# What to produce
The first line of the entries below, the line containing "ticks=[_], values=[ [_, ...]", and every line between them should be repeated exactly, and nothing else.

Records for processing: Begin

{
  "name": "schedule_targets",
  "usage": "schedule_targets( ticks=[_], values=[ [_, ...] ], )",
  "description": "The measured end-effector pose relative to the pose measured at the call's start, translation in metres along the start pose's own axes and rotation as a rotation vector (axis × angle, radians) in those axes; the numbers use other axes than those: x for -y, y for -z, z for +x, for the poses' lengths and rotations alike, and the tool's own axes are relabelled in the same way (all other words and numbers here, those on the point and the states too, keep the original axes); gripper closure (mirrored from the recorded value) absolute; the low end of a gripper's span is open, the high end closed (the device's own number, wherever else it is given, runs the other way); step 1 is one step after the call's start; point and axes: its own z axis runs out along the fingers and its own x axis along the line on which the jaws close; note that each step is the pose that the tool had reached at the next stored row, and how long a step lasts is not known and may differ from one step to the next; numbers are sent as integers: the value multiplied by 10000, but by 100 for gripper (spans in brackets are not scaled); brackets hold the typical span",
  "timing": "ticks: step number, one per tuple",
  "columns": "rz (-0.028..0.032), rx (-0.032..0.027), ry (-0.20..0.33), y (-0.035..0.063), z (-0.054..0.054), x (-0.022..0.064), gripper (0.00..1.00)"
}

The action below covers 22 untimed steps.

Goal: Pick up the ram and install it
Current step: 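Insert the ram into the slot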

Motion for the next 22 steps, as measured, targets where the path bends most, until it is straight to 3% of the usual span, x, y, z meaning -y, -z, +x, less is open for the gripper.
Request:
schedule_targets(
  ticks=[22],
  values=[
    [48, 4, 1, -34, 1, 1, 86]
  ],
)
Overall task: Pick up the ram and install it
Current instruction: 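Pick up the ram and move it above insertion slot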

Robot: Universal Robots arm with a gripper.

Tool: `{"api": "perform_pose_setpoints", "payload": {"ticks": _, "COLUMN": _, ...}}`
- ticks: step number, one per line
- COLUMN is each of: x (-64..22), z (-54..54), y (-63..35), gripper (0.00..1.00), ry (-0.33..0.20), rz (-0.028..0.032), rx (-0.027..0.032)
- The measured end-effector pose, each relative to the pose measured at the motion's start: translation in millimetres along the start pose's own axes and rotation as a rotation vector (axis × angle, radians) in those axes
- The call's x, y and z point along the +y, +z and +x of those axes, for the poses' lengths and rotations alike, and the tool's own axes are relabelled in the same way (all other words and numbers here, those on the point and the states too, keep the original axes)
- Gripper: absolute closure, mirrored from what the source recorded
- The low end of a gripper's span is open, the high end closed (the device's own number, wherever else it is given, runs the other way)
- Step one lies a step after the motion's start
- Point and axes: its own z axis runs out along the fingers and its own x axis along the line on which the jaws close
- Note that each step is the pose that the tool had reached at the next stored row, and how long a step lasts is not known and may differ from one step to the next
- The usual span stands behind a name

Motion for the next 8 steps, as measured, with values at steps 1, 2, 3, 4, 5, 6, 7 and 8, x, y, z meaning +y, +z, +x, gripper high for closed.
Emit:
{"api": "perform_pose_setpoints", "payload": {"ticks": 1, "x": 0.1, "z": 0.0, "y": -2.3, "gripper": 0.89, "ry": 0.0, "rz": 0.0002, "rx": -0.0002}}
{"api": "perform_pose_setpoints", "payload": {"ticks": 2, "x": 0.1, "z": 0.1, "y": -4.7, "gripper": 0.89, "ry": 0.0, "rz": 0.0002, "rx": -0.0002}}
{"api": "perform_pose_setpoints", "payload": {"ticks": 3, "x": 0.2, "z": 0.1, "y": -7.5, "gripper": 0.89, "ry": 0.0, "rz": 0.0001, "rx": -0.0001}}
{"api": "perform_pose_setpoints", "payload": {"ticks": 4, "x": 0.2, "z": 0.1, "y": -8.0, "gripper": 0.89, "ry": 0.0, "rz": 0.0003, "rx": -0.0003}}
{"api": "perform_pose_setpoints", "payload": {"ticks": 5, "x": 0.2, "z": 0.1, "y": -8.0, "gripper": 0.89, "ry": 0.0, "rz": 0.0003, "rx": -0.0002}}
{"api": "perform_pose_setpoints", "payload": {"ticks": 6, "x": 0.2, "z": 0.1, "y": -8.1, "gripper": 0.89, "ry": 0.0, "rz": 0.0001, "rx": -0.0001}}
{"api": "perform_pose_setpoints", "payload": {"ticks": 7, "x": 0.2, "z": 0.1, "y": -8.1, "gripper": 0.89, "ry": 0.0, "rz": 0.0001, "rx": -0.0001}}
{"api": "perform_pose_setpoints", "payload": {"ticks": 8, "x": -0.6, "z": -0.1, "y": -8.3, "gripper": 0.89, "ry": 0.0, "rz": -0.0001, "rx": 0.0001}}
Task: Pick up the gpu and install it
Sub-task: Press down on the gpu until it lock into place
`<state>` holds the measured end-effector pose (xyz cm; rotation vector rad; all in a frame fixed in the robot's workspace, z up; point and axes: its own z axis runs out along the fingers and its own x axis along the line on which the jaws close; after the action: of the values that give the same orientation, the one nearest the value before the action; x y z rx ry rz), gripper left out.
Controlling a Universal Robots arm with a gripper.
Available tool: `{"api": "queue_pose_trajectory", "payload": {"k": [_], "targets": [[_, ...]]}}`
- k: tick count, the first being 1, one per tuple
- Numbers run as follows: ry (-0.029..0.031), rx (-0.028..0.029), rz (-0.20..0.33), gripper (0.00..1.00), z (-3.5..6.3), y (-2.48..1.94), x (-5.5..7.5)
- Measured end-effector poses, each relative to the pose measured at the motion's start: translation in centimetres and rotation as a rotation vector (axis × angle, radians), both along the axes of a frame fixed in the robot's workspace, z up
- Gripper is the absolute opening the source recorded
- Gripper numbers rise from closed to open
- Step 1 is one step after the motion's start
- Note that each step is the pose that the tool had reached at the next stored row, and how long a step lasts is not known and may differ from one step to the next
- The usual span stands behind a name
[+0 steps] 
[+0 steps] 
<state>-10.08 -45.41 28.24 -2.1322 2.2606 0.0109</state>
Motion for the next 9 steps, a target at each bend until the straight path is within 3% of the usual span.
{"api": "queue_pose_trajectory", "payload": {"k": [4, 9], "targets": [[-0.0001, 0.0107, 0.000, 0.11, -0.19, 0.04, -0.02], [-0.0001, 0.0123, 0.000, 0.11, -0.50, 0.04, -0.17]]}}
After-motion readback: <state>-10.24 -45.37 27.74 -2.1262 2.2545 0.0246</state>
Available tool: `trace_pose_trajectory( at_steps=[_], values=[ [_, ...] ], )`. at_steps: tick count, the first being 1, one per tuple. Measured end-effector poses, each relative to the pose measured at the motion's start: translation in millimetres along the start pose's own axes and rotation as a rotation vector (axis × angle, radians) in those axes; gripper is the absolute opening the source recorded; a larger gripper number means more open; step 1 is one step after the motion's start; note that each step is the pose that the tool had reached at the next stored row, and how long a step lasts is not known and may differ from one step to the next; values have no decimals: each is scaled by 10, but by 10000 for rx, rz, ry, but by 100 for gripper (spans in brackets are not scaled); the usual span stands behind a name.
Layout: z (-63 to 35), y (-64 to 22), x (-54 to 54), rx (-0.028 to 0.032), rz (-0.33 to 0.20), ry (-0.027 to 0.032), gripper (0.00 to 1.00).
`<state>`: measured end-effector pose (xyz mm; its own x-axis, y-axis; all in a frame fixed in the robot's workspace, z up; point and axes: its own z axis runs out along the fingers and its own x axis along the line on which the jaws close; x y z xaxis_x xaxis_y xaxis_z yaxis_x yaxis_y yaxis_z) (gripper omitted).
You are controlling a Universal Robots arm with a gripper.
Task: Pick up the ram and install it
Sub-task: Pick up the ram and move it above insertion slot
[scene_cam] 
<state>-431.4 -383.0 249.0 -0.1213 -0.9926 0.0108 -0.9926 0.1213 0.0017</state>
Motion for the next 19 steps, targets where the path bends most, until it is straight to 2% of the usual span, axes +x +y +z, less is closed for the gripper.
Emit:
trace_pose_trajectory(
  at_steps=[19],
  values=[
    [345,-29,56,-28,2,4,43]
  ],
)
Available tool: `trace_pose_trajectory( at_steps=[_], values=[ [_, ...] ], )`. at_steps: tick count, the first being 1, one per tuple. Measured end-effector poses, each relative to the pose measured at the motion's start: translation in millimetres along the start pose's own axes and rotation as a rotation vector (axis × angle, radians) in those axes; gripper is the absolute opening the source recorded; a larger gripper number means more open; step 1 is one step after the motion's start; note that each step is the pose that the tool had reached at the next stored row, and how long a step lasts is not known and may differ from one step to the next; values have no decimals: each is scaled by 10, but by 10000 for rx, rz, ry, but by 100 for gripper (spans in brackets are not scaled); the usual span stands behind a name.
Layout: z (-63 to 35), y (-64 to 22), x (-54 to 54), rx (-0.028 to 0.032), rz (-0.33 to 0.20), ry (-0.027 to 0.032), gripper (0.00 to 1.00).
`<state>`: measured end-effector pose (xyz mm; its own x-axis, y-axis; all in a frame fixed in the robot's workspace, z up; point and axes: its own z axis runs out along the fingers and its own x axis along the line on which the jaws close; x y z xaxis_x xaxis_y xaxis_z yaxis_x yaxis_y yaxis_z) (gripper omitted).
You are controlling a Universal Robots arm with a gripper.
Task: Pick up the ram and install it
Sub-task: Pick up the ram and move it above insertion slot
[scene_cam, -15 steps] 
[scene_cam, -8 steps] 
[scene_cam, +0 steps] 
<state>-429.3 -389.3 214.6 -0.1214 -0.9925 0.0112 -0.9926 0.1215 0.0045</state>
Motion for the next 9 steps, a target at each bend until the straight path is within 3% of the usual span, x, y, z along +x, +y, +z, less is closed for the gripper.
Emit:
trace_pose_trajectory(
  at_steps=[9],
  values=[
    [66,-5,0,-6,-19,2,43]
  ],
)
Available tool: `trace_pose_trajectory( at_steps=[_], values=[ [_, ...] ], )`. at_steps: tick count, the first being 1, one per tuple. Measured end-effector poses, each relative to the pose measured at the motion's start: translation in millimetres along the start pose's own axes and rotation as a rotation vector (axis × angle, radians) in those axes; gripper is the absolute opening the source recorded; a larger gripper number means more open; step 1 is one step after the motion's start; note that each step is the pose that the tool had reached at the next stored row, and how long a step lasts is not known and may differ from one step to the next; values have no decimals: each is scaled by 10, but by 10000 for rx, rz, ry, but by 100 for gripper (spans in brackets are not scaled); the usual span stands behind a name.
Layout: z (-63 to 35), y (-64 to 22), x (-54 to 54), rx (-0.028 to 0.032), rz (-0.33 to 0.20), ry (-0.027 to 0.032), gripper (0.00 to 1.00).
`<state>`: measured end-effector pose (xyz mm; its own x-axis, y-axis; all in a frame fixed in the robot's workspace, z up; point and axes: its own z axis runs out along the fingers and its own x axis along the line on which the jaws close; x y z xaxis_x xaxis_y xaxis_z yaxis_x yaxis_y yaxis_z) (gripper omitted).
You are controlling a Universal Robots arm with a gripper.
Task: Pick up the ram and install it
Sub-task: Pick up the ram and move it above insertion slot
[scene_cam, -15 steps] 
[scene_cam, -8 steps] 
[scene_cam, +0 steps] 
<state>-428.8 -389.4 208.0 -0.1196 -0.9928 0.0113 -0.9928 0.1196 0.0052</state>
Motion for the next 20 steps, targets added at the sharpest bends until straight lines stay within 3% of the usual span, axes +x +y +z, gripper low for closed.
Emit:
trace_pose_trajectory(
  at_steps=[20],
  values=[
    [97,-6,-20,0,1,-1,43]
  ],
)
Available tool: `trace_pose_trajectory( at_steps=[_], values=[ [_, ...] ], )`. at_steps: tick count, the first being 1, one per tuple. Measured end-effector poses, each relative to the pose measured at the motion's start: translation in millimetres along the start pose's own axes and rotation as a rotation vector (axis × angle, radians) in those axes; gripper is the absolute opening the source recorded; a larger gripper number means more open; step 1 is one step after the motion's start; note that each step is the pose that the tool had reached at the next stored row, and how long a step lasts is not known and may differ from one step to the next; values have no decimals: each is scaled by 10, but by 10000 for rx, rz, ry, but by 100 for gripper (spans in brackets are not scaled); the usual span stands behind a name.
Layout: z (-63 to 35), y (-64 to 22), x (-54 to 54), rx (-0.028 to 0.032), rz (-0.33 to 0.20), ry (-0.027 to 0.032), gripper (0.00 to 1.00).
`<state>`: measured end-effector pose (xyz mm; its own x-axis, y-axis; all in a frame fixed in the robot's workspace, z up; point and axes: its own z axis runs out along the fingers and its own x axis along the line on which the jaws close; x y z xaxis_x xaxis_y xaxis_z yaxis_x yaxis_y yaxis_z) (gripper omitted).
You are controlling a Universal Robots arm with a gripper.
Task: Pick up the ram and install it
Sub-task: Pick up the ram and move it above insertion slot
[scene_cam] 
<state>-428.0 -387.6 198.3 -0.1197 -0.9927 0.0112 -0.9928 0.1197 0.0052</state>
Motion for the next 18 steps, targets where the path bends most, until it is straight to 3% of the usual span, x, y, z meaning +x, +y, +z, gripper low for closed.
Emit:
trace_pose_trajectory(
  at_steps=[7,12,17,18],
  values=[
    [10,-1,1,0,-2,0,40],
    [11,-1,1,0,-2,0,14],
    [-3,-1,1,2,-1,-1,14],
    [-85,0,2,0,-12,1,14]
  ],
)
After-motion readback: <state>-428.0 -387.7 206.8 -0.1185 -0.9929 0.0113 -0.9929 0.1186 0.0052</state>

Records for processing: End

# Your response
{
  "name": "schedule_targets",
  "usage": "schedule_targets( ticks=[_], values=[ [_, ...] ], )",

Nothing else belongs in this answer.